Le futur enfant que l’on imagine et que l’on va guider dans la vie ne pourra évidemment pas grandir coupé, comme une plante sans racine, de ce qui a façonné ses propres parents (leurs gènes, leur culture, leur famille, leur conjoint…) : mais des parents plus avertis sur ce qu’ils risquent de projeter dans leur enfant seront sans doute plus équilibrés dans leur parentalité.
L’identification et le listage des grands types de motivations du désir d’enfant servent donc aux parents à se repérer dans leur propre vécu.
Les grands types de motivations inconscientes et psychanalytiques du désir d’enfant
Environ huit types de désirs d’enfants peuvent être récapitulés, qui en fait se cumulent ou se recoupent généralement ; ils sont communément davantage associés à la femme, mais une grande partie d’entre eux seraient également applicables à l’homme :
- Le désir d’enfant anthropologique, pour perpétuer son espèce (l’humanité), son groupe (culturel), son patrimoine génétique (familial) ;
- Le désir d’enfant physiologique : ce désir s’inscrirait hormonalement dans le corps féminin (comme une « dernière mutation[1]» dans la construction de l’individu selon Françoise Dolto) et l’horloge biologique impliquerait une conscience, par l’organisme, du moment adéquat pour procréer (de même que la libido est plus importante au moment de l’ovulation) ;
- Le désir d’enfant qui remonte à l’enfance, c’est-à-dire à l’époque où l’enfant souhaitait imiter sa mère (davantage associée à la parentalité) : selon Sigmund Freud, l’identification à la mère se situe entre 18 mois et 5 ans, après quoi se développe le complexe d’Œdipe (volonté de remplacer la mère auprès du père ou l’inverse) ;
- Le désir d’enfant comme un cadeau à offrir : il s’agirait, par l’enfant, de faire un cadeau à sa propre mère, pour la remercier de la vie qu’elle a donnée (d’où un désir d’enfant plus tardif chez les femmes ayant un rapport compliqué à leur mère) ;
- Le désir d’enfant comme possibilité de créer un sentiment maternel ou un mode de vie différents de ceux que l’on a vécus (on a mal vécu son enfance et sa relation aux parents, si bien que l’on affronte ce vécu problématique en créant un contre-modèle) ;
- Le désir d’enfant en tant que source de féminité : la femme, en particulier lorsqu’il s’agit de couronner un parcours satisfaisant (maturité, stabilité professionnelle et affective), souhaiterait, par l’enfant, accomplir l’ensemble de ses potentialités ;
- Le désir d’enfant comme fruit de l’amour conjugal : l’enfant désiré serait pensé comme un prolongement des deux partenaires et comme un moyen, pour eux, de construire une lignée commune ; à l’inverse, le désir d’enfant comme moyen de renforcer un couple fragile (l’enfant est pensé comme un ciment, un pont qui va empêcher les parties du couple de se séparer) ;
- Le désir d’enfant conçu comme une réparation ou revanche : l’un ou l’autre des parents voudraient réparer un élément douloureux de sa vie, pas seulement enfantine (la solitude, des difficultés amoureuses, un vide affectif, un échec professionnel…) ; Freud écrit ainsi que « Le transfert des espérances sur les enfants est […] une voie excellente pour rendre supportables les complexes insatisfaits[2]».

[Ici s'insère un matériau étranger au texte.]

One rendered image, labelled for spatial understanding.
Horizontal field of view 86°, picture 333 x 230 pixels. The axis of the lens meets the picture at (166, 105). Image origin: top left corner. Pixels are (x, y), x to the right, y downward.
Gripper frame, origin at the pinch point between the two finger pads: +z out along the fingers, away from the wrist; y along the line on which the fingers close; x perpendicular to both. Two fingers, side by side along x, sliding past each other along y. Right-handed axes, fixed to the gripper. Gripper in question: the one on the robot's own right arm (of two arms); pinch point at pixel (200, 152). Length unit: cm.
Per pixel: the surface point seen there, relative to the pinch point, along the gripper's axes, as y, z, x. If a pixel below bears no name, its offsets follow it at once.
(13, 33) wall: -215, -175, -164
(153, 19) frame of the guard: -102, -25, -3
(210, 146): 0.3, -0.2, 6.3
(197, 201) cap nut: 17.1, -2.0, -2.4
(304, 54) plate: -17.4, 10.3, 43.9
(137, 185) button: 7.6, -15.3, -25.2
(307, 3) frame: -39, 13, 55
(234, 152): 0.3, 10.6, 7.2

Ces différents aspects du désir d’enfant sont parfois résumés en trois axes principaux[3] :
- l’axe de la transmission (continuité du groupe, du patrimoine génétique)
- l’axe de l’alliance (relation du couple, créative par amour)
- l’axe existentiel (élargissement du soi à une identité plus large – réparation des blessures du passé).
[1] François Dolto, Le Féminin, éd. Muriel Djéribi-Valentin et Élisabeth Kouki, Paris, Gallimard, 1998.
[2] Sigmund Freud et Ernest Jones, Correspondance complète (1906-1909), Paris, PUF, 1998.
[3] Laurence Charton, Familles contemporaines et temporalités, Paris, L’Harmattan, 2006 ; Emmanuel Gratton, L’homoparentalité au masculin. Le désir d’enfant contre l’ordre social, Paris, PUF, 2008.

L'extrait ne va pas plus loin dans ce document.